• WHAT YOU ARE ASKED TO DO: The number of lines in the records that include "tape" is all you should give.

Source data
──────

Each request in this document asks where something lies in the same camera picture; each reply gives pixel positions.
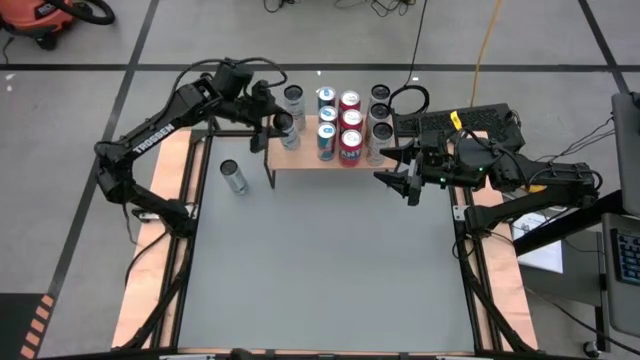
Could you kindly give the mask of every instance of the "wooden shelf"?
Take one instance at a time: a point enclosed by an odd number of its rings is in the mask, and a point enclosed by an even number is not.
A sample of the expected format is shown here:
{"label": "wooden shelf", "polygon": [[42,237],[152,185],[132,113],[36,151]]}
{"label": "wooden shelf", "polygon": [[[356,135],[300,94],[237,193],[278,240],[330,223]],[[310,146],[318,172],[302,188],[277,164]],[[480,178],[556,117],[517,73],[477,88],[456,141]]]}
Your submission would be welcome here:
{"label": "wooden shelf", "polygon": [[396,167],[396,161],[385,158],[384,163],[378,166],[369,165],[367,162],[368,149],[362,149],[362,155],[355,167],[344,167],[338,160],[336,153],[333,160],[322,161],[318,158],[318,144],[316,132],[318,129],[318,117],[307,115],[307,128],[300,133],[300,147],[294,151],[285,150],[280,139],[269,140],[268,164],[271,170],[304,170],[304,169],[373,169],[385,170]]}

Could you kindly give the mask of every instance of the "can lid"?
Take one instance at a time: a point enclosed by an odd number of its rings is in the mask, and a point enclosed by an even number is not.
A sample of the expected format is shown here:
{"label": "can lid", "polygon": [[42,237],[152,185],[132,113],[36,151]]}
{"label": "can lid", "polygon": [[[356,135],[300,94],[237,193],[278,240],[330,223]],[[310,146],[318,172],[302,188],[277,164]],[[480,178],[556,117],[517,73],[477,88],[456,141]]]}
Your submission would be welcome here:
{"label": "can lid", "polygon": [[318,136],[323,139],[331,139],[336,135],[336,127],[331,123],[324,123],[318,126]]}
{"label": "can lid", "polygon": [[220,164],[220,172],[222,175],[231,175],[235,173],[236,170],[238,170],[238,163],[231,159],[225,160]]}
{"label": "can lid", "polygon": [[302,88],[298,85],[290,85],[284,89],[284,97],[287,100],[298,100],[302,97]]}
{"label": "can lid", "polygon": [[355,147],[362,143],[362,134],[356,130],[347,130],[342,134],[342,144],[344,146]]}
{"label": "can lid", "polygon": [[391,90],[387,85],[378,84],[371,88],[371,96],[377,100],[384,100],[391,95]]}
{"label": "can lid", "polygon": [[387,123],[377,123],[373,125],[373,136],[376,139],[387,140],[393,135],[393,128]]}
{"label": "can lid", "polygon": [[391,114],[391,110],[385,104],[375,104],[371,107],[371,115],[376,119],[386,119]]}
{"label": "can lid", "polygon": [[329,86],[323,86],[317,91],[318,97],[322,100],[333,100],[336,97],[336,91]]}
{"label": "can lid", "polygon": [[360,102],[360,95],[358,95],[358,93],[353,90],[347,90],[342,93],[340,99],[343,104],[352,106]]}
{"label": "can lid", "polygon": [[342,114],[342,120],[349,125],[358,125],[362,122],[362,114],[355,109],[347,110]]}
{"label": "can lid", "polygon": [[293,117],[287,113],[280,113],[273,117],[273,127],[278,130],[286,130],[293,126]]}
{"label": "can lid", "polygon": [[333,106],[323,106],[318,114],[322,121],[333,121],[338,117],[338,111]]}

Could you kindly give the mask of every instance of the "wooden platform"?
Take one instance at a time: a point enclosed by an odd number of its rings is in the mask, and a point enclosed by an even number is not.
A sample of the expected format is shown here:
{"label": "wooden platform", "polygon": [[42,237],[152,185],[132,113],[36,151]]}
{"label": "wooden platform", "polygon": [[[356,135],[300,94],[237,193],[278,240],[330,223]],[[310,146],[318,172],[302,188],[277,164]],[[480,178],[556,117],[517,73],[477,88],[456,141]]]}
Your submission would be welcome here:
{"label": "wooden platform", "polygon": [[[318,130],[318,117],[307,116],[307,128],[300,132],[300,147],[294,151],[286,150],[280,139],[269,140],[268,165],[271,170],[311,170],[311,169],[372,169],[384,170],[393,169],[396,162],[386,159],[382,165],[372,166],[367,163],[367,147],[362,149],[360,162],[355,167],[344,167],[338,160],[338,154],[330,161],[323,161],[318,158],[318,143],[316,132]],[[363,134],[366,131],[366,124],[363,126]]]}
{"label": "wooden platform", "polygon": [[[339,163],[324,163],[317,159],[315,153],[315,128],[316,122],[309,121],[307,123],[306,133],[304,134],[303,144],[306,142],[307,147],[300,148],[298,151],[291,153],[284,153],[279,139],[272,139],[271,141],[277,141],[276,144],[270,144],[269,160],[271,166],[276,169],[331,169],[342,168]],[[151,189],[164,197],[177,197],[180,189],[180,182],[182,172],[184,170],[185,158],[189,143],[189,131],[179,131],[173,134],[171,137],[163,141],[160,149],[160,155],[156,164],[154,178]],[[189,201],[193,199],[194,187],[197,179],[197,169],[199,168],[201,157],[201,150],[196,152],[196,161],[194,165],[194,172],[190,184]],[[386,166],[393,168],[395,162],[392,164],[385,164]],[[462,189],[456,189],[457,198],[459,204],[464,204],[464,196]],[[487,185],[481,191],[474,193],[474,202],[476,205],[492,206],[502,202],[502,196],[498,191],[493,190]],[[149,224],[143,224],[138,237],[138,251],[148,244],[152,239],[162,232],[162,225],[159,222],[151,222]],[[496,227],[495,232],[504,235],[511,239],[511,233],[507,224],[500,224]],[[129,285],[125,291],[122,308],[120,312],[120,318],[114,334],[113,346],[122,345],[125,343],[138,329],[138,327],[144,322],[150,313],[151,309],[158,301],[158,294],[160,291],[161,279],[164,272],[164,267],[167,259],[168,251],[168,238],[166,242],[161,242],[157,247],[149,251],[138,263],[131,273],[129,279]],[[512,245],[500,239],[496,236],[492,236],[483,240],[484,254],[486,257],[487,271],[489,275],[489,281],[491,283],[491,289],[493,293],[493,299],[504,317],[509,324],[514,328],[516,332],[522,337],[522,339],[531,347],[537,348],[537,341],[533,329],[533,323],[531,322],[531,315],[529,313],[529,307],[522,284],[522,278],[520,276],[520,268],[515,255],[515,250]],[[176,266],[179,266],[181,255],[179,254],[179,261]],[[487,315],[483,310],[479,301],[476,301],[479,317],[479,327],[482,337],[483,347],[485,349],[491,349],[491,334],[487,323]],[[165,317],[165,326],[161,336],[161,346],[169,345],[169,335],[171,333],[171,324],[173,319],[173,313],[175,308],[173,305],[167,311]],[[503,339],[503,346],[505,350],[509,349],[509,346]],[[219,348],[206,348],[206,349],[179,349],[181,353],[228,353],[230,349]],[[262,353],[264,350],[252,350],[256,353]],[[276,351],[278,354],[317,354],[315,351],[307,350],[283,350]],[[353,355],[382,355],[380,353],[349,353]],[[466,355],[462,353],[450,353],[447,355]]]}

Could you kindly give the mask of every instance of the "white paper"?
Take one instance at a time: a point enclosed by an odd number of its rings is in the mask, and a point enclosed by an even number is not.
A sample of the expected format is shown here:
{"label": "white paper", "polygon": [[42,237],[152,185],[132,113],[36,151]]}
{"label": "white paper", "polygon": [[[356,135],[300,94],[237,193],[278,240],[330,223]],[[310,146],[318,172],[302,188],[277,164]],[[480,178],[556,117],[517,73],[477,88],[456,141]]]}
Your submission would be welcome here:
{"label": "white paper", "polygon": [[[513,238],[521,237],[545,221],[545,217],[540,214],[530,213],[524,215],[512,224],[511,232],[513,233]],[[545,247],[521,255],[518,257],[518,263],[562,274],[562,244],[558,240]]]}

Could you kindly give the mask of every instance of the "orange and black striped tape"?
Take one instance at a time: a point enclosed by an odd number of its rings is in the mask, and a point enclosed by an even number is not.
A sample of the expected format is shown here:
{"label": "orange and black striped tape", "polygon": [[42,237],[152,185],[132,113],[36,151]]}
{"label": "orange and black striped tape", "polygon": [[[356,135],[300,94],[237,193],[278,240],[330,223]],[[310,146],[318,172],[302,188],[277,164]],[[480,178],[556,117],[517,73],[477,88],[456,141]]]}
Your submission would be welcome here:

──────

• SOLUTION FOR THIS PROBLEM: 3